Gwen had the recognition in nearly the same moment. The eyes, the voice, the grace and ease with every movement, even with her a little worse for wear. It was the woman from the ball although now she cursed herself for not having a name to go with the face. The grim and angry tone of her voice was expected - welcome even. She didn’t understand why the woman was compelled to stay, glad that someone did but still unsure as to why. The anger was something she could understand and it calmed her enough offer a small nod to the door. That was the way out, and Gwen didn’t mind or care if she took it.

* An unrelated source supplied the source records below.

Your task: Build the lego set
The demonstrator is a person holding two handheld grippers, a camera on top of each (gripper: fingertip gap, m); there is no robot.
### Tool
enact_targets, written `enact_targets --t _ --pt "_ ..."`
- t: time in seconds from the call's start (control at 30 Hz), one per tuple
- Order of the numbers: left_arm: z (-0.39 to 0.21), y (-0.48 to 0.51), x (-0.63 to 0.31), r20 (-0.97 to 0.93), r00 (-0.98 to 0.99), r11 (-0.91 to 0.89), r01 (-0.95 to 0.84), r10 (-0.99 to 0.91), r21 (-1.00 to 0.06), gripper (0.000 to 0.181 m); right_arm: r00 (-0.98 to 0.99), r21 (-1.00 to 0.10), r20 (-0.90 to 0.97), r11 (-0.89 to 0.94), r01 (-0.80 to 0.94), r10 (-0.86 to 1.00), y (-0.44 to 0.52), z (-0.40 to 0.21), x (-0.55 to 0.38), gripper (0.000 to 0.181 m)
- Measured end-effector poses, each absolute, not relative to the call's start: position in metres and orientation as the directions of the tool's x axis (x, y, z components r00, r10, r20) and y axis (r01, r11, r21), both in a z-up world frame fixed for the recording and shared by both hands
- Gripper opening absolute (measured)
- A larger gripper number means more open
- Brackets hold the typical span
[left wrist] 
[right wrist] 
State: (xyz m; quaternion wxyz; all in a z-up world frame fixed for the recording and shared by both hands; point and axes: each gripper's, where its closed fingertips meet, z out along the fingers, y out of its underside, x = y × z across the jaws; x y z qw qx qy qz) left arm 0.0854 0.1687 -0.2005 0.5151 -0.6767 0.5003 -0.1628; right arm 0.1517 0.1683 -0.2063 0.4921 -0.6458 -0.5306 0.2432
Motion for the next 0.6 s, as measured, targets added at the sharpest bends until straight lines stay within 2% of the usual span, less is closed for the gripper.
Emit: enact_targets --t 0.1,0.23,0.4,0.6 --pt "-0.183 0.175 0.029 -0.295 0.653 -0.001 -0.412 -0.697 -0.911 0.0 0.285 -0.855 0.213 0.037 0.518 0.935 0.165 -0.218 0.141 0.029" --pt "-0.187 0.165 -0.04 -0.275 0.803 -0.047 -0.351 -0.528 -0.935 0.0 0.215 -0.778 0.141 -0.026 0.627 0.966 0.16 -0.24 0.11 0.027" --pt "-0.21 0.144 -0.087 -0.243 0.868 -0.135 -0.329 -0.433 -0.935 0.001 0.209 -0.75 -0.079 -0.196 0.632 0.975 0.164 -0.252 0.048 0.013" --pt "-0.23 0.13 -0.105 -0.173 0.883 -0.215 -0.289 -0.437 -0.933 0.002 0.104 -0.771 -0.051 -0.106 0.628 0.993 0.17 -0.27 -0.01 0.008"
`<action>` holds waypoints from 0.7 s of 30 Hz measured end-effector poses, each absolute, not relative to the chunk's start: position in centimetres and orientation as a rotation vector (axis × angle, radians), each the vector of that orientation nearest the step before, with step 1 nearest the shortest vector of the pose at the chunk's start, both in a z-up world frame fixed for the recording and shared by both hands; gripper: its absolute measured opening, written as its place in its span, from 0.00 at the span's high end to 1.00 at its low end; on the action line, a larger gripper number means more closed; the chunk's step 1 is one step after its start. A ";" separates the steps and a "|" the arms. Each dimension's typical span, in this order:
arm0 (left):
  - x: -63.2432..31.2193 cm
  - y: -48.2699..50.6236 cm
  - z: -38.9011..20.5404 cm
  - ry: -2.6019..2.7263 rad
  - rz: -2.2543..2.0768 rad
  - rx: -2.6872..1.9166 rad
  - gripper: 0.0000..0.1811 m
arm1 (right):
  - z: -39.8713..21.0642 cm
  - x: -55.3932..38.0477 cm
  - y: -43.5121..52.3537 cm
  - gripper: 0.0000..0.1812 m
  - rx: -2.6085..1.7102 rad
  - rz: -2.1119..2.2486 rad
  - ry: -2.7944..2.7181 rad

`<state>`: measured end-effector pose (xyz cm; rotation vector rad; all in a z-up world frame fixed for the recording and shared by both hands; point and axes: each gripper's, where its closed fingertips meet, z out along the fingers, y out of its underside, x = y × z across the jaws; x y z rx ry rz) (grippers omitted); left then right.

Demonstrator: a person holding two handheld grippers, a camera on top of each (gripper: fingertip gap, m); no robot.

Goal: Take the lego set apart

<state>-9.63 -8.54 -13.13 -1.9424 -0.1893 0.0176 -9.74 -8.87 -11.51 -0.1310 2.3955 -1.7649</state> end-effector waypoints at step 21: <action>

“Thanks,” she offered simply. She only seemed to be talking with the most absolute of necessities to this woman whenever they met. Please move your dress. Thanks for being here. She never had much more reason to talk, no need for useless words, and she figured the woman preferred that more than idle chit chat.
Eve didn’t stay for thanks, didn’t ask questions about how the kid was doing -- nor who this woman was and why she didn’t seem surprised to be speaking to a person in a mask. If she were Wren or Robin, perhaps then -- but too often had the police officers strolled in through the sliding doors, all radio feedback and the flare of lights in the background, exchanged a few words with the nurses to a swell of Eve’s rising panic -- and then gone. Time to leave, time to run, to scrub off the unnecessary blood of a night gone completely wrong -- she rose silently, with not even a glance toward the curtained bay and began to run. Not even the nurses, the ‘hey, you need to fill out a-- !’ at her back stopped her. Eve was gone, in the way of things that could make themselves a part of the night almost as quickly as stepping out into it.
Gwen watched the retreating figure with some interest, but not too much. She wondered who she was, wondered how to reconcile the woman from the ball and the woman in the emergency room. But the thoughtful moment was a few seconds at best and Gwen turned her attention back to the situation at hand.
She had more important things to worry about than unmasking. At least for now.